> **Provided data**
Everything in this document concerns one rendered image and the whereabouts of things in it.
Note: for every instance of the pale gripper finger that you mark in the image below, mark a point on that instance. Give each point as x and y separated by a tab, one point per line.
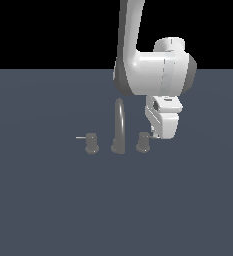
156	135
152	128

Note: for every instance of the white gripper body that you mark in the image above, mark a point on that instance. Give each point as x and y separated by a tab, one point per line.
166	121

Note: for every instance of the grey curved faucet spout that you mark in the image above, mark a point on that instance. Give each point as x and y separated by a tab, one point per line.
119	130

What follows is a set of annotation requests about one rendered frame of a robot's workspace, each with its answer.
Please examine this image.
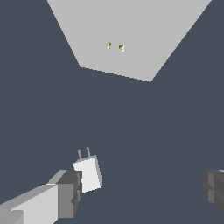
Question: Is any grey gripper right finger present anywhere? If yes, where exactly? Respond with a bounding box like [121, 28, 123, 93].
[199, 169, 224, 215]

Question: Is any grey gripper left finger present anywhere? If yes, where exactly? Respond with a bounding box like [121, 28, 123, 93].
[0, 169, 83, 224]

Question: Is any white two-prong charger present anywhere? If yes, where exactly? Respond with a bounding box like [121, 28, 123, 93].
[73, 146, 103, 194]

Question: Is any grey wall socket block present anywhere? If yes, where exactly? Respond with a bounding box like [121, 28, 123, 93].
[46, 0, 213, 83]

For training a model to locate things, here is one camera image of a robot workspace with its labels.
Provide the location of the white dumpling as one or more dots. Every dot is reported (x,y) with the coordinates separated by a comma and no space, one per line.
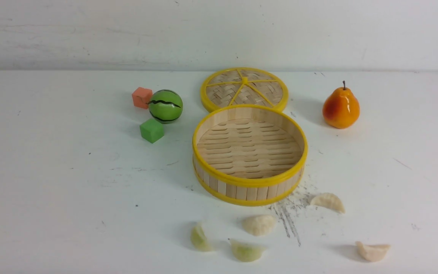
(372,253)
(259,225)
(330,201)

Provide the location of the green-filled dumpling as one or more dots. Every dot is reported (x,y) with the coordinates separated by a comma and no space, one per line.
(246,252)
(199,240)

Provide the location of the green-filled dumpling front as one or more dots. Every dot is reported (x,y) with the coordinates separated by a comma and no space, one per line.
(246,252)

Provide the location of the bamboo steamer tray yellow rim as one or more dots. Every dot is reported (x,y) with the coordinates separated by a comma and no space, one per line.
(249,155)

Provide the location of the woven bamboo steamer lid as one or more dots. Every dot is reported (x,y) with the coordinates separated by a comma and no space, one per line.
(243,86)

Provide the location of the green toy watermelon ball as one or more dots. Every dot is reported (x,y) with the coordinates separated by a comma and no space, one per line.
(166,106)

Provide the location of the green foam cube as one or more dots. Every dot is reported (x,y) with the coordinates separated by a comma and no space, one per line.
(152,130)

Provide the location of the orange foam cube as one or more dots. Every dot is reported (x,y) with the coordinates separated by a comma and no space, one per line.
(141,97)

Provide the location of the orange toy pear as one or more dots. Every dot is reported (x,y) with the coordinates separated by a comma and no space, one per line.
(341,109)

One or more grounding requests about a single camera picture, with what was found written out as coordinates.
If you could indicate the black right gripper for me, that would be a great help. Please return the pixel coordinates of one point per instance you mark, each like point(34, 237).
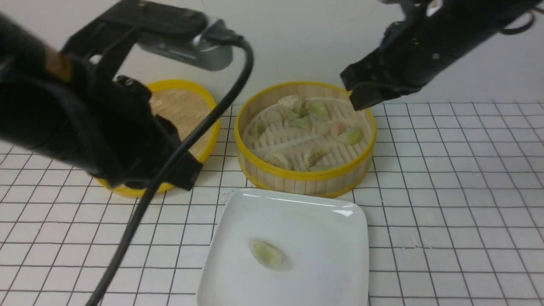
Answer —
point(412, 52)

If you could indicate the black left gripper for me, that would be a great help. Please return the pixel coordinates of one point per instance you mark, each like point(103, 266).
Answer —
point(64, 107)

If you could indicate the green dumpling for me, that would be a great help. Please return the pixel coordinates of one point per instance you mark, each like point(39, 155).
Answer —
point(266, 254)
point(351, 136)

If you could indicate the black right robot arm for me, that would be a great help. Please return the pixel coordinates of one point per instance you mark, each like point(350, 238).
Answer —
point(519, 18)

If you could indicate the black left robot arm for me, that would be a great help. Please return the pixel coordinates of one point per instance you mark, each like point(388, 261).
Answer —
point(71, 105)

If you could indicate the white square plate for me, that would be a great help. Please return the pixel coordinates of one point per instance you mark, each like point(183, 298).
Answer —
point(325, 244)

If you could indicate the green dumpling in steamer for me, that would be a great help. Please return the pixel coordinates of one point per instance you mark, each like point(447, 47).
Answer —
point(351, 136)

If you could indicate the pink dumpling in steamer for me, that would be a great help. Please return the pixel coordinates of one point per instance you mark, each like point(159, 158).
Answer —
point(336, 128)

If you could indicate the woven bamboo steamer lid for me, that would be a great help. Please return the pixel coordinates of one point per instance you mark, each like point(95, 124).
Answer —
point(185, 104)

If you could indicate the white steamer liner cloth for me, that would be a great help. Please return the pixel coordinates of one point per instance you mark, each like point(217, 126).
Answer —
point(294, 123)

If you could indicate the yellow rimmed bamboo steamer basket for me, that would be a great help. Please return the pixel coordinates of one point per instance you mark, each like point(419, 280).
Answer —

> **Task directions**
All lines in the listing above from the line containing "If you could indicate the green dumpling for" to the line containing "If you could indicate the green dumpling in", inclusive, should be retyped exactly; no other lines should appear.

> **Answer for the task**
If you could indicate the green dumpling for me, that would be a great help. Please return the pixel coordinates of one point per instance you mark, each like point(39, 155).
Answer —
point(266, 254)
point(351, 136)

If you could indicate the black right robot arm for me, that would be a great help. Please return the pixel coordinates of one point per instance you mark, each like point(350, 238).
Answer —
point(519, 18)

If you could indicate the black left robot arm for me, that would be a great help. Please return the pixel coordinates of one point per instance you mark, each like point(388, 261).
Answer —
point(71, 105)

If you could indicate the white square plate for me, that would be a great help. Please return the pixel coordinates of one point per instance you mark, each like point(183, 298).
Answer —
point(325, 244)

If you could indicate the green dumpling in steamer for me, that would be a great help. Please return the pixel coordinates of one point per instance you mark, each like point(447, 47).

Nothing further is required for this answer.